São Paulo.- A Justiça Federal de São Paulo determinou que casas de apostas online incluam, em até 45 dias, avisos em suas plataformas e campanhas publicitárias sobre a proibição do uso de recursos de programas assistenciais, como o Bolsa Família e o Benefício de Prestação Continuada (BPC), para apostas.
Segundo publicação da coluna Painel FC da Folha de S.Paulo, a decisão liminar foi assinada no último dia 13 pelo juiz Gabriel Hillen Albernaz Andrade e atinge a União, as empresas de apostas e o Instituto Brasileiro de Jogo Responsável (IBJR), que reúne parte dos operadores do setor.
A medida atende a um pedido da Educafro e do Centro de Defesa da Criança e do Adolescente Mônica Paião Trevisan, que apontam a necessidade de proteger grupos sociais vulneráveis contra práticas exploratórias.
Veja também:Como o TCU afirma ser possível bloquear o uso do dinheiro do Bolsa Família em sites de apostas
Na ação, as entidades solicitam ainda a criação de mecanismos que impeçam o cadastro e a participação de beneficiários desses programas em sites de apostas. Para isso, pedem que o governo federal compartilhe com os operadores uma base de dados contendo os CPFs dos contemplados pelo Bolsa Família.

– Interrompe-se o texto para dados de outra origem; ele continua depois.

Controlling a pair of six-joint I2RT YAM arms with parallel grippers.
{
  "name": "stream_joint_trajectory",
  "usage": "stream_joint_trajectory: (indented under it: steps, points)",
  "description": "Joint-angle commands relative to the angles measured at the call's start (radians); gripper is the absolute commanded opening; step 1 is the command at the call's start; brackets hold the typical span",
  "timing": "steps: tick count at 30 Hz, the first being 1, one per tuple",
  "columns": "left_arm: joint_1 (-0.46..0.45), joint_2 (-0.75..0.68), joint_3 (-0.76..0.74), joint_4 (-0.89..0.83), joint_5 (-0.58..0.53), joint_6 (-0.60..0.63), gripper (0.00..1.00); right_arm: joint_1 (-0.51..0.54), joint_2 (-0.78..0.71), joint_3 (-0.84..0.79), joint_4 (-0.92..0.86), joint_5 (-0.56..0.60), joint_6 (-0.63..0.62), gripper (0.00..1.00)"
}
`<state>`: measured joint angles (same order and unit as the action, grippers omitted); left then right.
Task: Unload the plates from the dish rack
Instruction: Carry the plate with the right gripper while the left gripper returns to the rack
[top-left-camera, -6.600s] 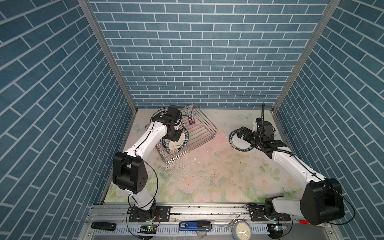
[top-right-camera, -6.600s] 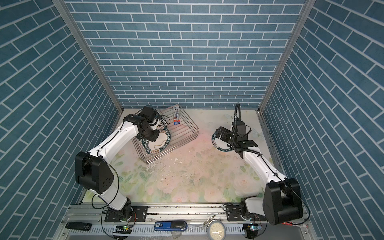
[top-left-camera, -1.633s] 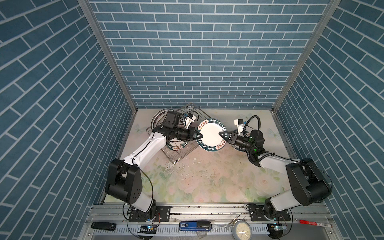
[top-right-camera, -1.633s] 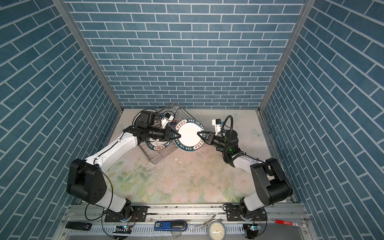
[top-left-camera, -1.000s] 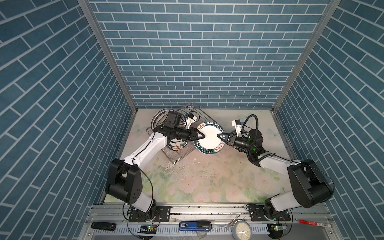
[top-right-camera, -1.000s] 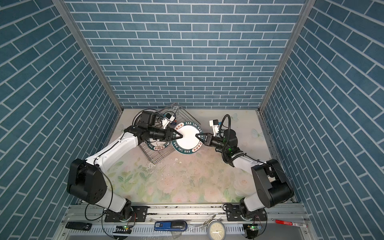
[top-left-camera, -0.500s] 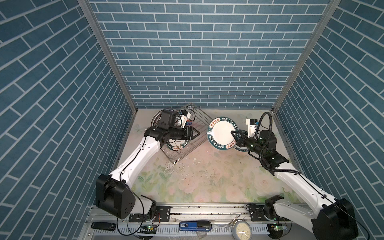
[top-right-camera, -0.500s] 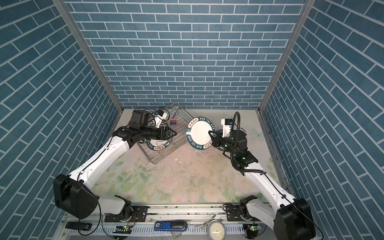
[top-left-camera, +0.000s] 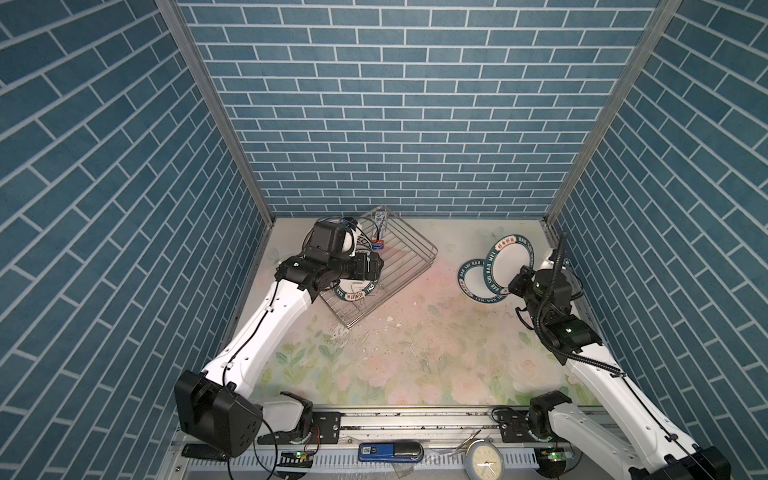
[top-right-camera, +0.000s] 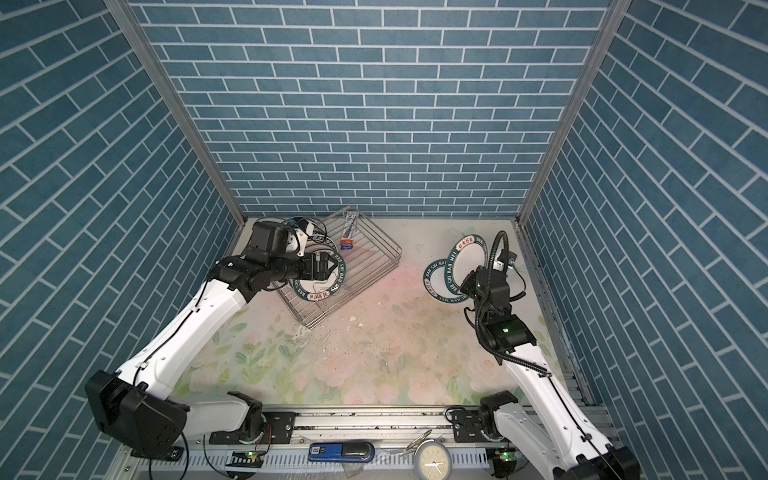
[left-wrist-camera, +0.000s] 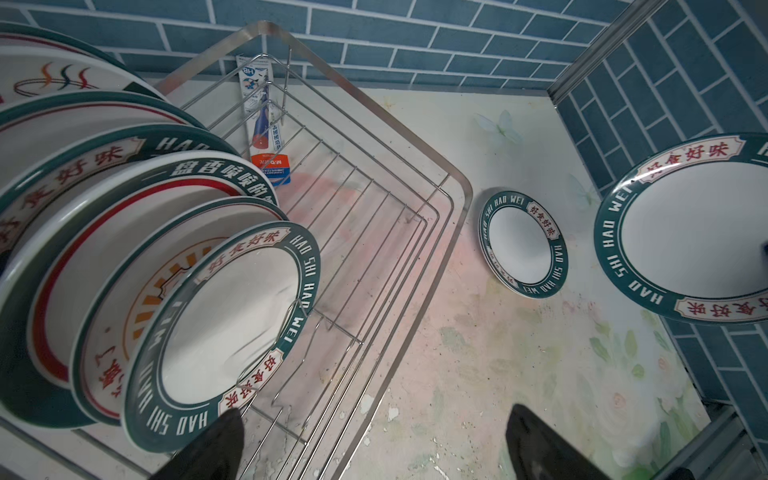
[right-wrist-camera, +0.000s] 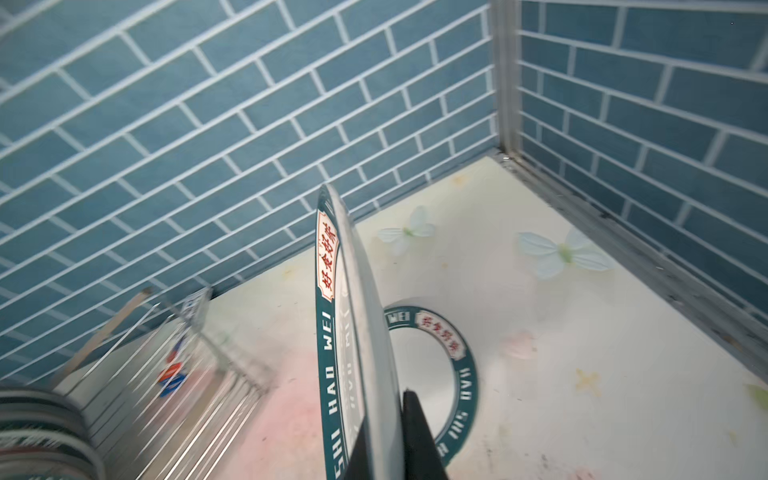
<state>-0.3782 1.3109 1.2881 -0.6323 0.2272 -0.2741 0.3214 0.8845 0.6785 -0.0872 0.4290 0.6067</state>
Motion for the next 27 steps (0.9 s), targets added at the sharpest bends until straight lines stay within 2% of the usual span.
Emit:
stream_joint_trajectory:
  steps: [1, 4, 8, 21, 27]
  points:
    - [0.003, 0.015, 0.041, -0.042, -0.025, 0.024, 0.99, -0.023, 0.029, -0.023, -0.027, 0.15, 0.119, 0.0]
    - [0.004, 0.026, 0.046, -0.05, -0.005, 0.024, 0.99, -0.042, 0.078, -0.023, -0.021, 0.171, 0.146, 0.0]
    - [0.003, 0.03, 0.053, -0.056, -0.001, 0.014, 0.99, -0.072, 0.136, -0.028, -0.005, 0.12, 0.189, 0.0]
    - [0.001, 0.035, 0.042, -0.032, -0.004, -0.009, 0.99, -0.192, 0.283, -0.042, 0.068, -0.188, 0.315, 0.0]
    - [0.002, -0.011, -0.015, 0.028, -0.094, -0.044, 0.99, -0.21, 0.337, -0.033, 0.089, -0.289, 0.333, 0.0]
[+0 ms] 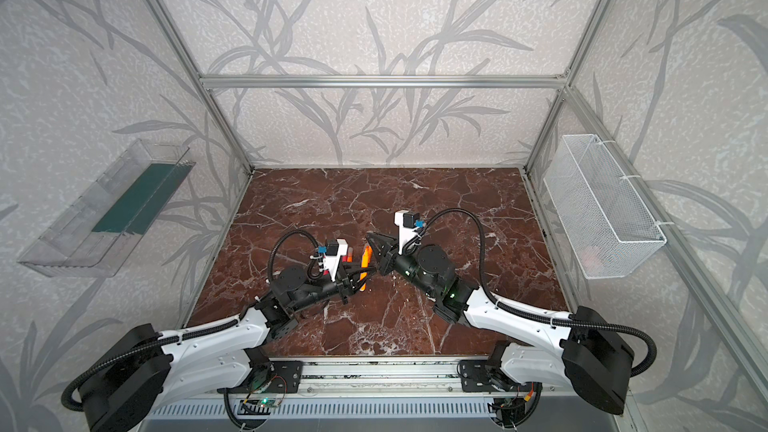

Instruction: Insert the pens into the pen caps

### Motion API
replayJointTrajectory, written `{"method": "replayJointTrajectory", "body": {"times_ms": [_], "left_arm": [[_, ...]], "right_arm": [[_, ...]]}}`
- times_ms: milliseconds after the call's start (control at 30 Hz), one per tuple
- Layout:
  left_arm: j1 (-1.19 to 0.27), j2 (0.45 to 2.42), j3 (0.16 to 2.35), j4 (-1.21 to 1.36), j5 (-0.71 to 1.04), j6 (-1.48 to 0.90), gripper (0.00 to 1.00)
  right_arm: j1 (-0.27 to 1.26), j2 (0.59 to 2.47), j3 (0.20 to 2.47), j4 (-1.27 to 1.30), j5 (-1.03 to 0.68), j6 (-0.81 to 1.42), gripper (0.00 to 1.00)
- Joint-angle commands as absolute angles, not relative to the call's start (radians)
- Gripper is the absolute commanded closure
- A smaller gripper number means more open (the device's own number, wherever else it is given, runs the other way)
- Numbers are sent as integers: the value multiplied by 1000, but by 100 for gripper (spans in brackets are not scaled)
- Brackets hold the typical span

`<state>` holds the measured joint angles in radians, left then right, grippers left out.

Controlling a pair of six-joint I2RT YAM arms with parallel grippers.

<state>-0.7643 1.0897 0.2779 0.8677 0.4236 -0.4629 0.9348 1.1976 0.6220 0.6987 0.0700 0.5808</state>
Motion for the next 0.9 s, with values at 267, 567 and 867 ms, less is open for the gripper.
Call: {"method": "replayJointTrajectory", "body": {"times_ms": [267,567,867], "left_arm": [[-766,1066,290,894,417,-441,100],[-767,1061,286,893,413,-440,100],[-767,1054,281,896,403,-443,100]], "right_arm": [[942,1220,652,782,55,589,100],[946,1231,667,787,48,590,100],[959,1246,654,811,28,605,100]]}}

“A decisão liminar revela a inaceitável demora do Estado em cumprir um dever constitucional elementar, já reconhecido pelo Supremo Tribunal Federal: o de proteger pessoas em condição de hipervulnerabilidade contra a ação predatória de mecanismos que têm se apropriado de bilhões de reais destinados à proteção social”, afirmou Frei David, diretor-executivo da Educafro.
Segundo os autores da ação, dados do Banco Central indicam que beneficiários do Bolsa Família transferiram cerca de R$ 3 bilhões (USD 540 milhões) para plataformas de apostas. O programa atende atualmente quase 54 milhões de pessoas.
Veja também:Presidente da Câmara dos Deputados critica propostas que visam proibir uso do Bolsa Família em apostas
“Espera-se que as empresas cumpram a decisão judicial e que a União, com urgência, avance na formulação de uma política pública eficaz, que não penalize os mais pobres, mas que os ampare diante da exploração financeira travestida de entretenimento”, completou Frei David.